_Problem to work on_.
Locate each line below that includes "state" and reproduce it.

_Provided data_.
# # #
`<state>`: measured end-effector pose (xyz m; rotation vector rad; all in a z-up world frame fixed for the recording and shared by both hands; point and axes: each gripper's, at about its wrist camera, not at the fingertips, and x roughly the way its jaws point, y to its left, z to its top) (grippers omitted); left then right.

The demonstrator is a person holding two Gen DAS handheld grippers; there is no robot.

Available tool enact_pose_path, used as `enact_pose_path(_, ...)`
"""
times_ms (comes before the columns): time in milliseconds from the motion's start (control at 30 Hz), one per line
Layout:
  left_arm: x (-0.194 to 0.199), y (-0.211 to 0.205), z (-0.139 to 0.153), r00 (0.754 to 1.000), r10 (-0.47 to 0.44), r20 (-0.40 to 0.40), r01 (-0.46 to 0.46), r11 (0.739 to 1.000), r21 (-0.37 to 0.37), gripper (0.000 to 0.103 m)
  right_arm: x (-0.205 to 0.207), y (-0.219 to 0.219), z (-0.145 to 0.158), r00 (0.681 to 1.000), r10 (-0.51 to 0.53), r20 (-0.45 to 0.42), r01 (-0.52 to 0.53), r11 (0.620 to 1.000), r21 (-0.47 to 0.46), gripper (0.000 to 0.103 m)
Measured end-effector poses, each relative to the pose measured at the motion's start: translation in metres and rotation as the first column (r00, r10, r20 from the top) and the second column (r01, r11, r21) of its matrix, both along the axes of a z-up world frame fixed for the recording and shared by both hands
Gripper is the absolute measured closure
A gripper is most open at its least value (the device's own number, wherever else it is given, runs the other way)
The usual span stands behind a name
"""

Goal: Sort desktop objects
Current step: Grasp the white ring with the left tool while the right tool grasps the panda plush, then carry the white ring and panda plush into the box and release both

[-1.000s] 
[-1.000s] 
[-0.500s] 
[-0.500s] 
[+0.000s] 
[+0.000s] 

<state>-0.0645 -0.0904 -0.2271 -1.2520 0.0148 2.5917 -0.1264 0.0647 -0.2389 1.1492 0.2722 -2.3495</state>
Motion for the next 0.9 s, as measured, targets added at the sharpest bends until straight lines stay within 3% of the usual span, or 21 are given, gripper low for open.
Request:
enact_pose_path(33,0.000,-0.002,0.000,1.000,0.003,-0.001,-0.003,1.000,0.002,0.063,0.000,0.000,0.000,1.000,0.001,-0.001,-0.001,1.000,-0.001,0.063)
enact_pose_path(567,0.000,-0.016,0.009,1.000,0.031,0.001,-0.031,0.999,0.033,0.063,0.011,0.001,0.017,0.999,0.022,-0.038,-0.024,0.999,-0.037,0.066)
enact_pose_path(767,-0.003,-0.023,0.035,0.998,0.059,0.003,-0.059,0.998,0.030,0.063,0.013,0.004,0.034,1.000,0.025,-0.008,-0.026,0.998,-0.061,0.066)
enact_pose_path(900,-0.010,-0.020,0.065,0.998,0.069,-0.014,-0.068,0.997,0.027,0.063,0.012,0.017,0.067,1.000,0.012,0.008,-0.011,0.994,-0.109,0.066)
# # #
_Finished task_.
`<state>`: measured end-effector pose (xyz m; rotation vector rad; all in a z-up world frame fixed for the recording and shared by both hands; point and axes: each gripper's, at about its wrist camera, not at the fingertips, and x roughly the way its jaws point, y to its left, z to its top) (grippers omitted); left then right.
<state>-0.0645 -0.0904 -0.2271 -1.2520 0.0148 2.5917 -0.1264 0.0647 -0.2389 1.1492 0.2722 -2.3495</state>

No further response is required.